- Work required
The records below must be repeated exactly, but without their pictures.

- Task inputs
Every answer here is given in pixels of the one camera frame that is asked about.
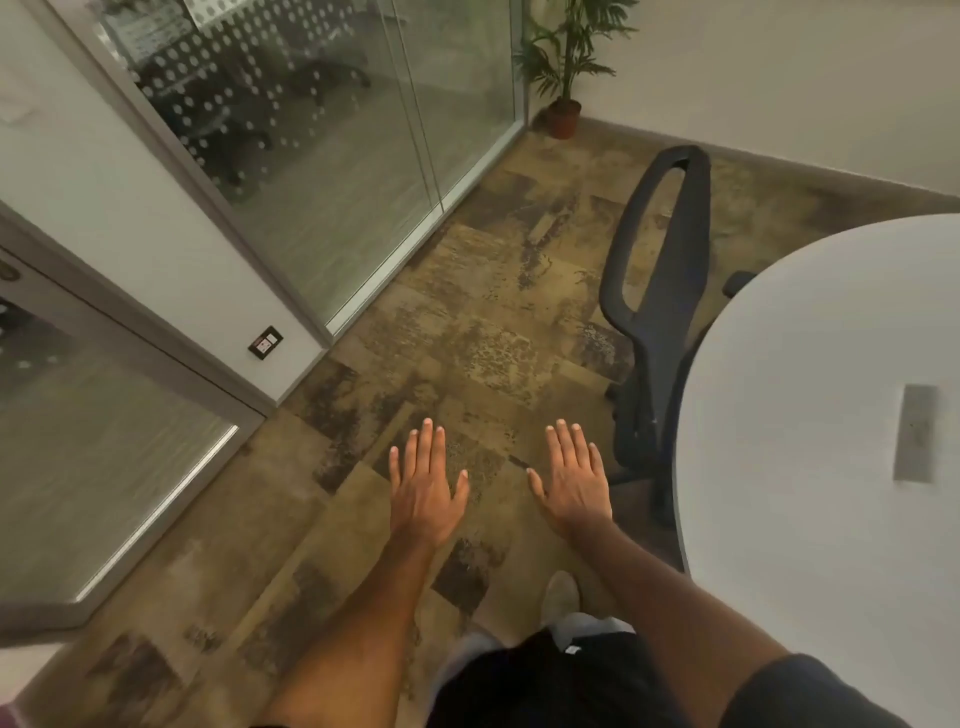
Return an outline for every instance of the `white wall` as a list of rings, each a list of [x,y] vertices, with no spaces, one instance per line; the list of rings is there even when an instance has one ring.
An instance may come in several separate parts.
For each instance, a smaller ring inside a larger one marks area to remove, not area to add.
[[[960,194],[960,3],[640,0],[630,24],[585,116]]]
[[[36,110],[0,122],[0,199],[268,396],[319,344],[18,0],[0,0],[0,74]],[[9,94],[0,75],[0,101]],[[284,336],[260,361],[247,346]]]

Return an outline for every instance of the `terracotta pot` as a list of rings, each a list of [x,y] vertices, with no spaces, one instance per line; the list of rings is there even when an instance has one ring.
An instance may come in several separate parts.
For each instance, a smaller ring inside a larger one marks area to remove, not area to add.
[[[555,139],[569,139],[577,131],[580,119],[579,101],[557,99],[546,108],[546,124],[550,135]]]

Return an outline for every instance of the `metal frame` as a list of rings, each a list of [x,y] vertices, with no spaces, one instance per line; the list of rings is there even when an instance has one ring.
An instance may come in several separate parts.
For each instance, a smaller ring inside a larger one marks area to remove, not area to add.
[[[23,233],[15,230],[9,222],[4,221],[4,225],[0,226],[0,234],[0,239],[6,246],[15,241],[17,247],[21,247],[22,241],[17,241],[17,237]],[[0,629],[5,632],[66,629],[79,626],[89,618],[93,610],[130,572],[166,527],[263,423],[264,418],[243,402],[190,371],[170,354],[160,351],[94,306],[74,296],[6,247],[0,248],[0,260],[14,267],[20,274],[20,280],[0,282],[0,294],[3,298],[22,305],[68,335],[94,343],[112,358],[231,423],[228,431],[210,448],[206,456],[176,484],[109,561],[90,578],[74,600],[0,602]]]

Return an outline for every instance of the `table top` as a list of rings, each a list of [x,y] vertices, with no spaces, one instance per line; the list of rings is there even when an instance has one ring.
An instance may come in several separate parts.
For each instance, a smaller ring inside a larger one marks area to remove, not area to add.
[[[934,385],[932,483],[894,479]],[[918,728],[960,715],[960,215],[841,232],[714,323],[674,481],[694,581]]]

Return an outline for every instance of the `electrical outlet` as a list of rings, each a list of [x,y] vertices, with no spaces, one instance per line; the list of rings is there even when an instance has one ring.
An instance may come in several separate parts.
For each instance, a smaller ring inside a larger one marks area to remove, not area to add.
[[[267,328],[263,333],[256,337],[256,340],[250,344],[247,349],[258,359],[266,359],[267,354],[276,349],[277,344],[283,341],[279,331],[273,327]]]

- Written reply
Every answer here is given in pixels of the one camera frame that is asked about.
Return an outline for every instance of the `white wall` as a list of rings, each a list of [x,y] vertices, with no spaces, one instance per line; the list of rings is there even when an instance has one ring.
An instance may come in several separate parts.
For each instance, a smaller ring inside a larger one marks area to remove, not area to add.
[[[960,194],[960,3],[640,0],[630,24],[585,116]]]
[[[36,110],[0,122],[0,199],[268,396],[319,344],[18,0],[0,0],[0,74]],[[9,94],[0,75],[0,101]],[[284,336],[260,361],[247,346]]]

Return an outline for every instance of the `terracotta pot` as a list of rings, each a list of [x,y] vertices, with no spaces, one instance per line; the list of rings is there even when an instance has one ring.
An instance may come in several separate parts.
For each instance, a smaller ring inside a larger one marks area to remove, not area to add.
[[[555,139],[569,139],[577,131],[580,119],[579,101],[557,99],[546,108],[546,124],[550,135]]]

Return an outline for every instance of the `metal frame` as a list of rings, each a list of [x,y] vertices, with no spaces, one instance per line; the list of rings is there even when an instance has one ring.
An instance may come in several separate parts.
For each instance, a smaller ring inside a larger one marks area to remove, not area to add.
[[[23,233],[15,230],[9,222],[4,221],[4,225],[0,226],[0,234],[0,239],[6,246],[15,241],[17,247],[21,247],[22,241],[17,241],[17,237]],[[0,629],[5,632],[66,629],[79,626],[89,618],[93,610],[130,572],[166,527],[263,423],[264,418],[243,402],[190,371],[170,354],[160,351],[94,306],[74,296],[6,247],[0,248],[0,260],[14,267],[20,274],[20,280],[0,282],[0,294],[3,298],[22,305],[68,335],[94,343],[112,358],[231,423],[228,431],[210,448],[206,456],[176,484],[109,561],[90,578],[74,600],[0,602]]]

Return an outline for every instance of the `table top` as a list of rings, each a list of [x,y] vertices, with no spaces, one instance per line; the list of rings is there even when an instance has one ring.
An instance may come in several separate parts.
For each instance, a smaller ring inside a larger one marks area to remove, not area to add.
[[[934,385],[932,483],[894,479]],[[918,728],[960,715],[960,215],[841,232],[714,323],[674,481],[694,581]]]

Return an outline for every instance of the `electrical outlet` as a list of rings, each a list of [x,y] vertices, with no spaces, one instance per line; the list of rings is there even when an instance has one ring.
An instance may come in several separate parts.
For each instance, a smaller ring inside a larger one marks area to remove, not area to add.
[[[267,328],[263,333],[256,337],[256,340],[250,344],[247,349],[258,359],[266,359],[267,354],[276,349],[277,344],[283,341],[279,331],[273,327]]]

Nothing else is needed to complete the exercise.